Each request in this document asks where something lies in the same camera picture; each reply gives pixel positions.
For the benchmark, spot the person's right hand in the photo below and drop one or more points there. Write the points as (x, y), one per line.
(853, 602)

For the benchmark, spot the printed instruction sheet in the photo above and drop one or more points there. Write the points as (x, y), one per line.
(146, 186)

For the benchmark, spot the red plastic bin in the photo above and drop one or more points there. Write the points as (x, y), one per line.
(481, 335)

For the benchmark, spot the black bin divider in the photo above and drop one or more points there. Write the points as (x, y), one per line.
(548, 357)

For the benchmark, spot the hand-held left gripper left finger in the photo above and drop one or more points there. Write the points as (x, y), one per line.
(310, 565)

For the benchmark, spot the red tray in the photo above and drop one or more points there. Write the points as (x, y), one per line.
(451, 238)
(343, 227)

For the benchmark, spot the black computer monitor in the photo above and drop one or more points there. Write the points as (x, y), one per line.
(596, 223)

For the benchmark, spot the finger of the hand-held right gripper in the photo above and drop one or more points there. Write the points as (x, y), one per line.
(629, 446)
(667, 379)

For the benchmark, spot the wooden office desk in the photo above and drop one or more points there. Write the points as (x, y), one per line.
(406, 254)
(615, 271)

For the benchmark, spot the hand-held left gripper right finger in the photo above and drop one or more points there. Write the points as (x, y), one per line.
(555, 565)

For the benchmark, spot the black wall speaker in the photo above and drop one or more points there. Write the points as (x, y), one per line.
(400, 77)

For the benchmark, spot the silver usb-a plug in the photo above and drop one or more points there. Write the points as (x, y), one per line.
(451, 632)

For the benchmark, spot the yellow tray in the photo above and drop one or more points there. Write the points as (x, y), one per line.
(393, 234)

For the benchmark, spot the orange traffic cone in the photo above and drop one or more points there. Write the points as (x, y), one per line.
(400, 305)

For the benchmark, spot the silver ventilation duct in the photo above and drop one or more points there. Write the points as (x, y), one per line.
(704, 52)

- Exercise
Write out, word for word, all lines from the line that holds "For the benchmark, spot the red tray" through the last line of the listing, with both end lines kept.

- Answer for this exercise
For the benchmark, spot the red tray in the photo above and drop one or more points there. Write the points as (x, y), one per line.
(451, 238)
(343, 227)

For the benchmark, spot the black computer monitor in the photo above and drop one or more points there. Write the points as (x, y), one per line.
(596, 223)

For the benchmark, spot the finger of the hand-held right gripper in the photo above and drop one or more points there. Write the points as (x, y), one per line.
(629, 446)
(667, 379)

For the benchmark, spot the wooden office desk in the photo above and drop one or more points there. Write the points as (x, y), one per line.
(406, 254)
(615, 271)

For the benchmark, spot the hand-held left gripper right finger in the photo above and drop one or more points there. Write the points as (x, y), one per line.
(555, 565)

For the benchmark, spot the black wall speaker in the photo above and drop one or more points there. Write the points as (x, y), one per line.
(400, 77)

For the benchmark, spot the silver usb-a plug in the photo above and drop one or more points there. Write the points as (x, y), one per line.
(451, 632)

For the benchmark, spot the yellow tray in the photo above and drop one or more points there. Write the points as (x, y), one per line.
(393, 234)

For the benchmark, spot the orange traffic cone in the photo above and drop one or more points there. Write the points as (x, y), one per line.
(400, 305)

For the benchmark, spot the silver ventilation duct in the photo above and drop one or more points there. Write the points as (x, y), one per line.
(704, 52)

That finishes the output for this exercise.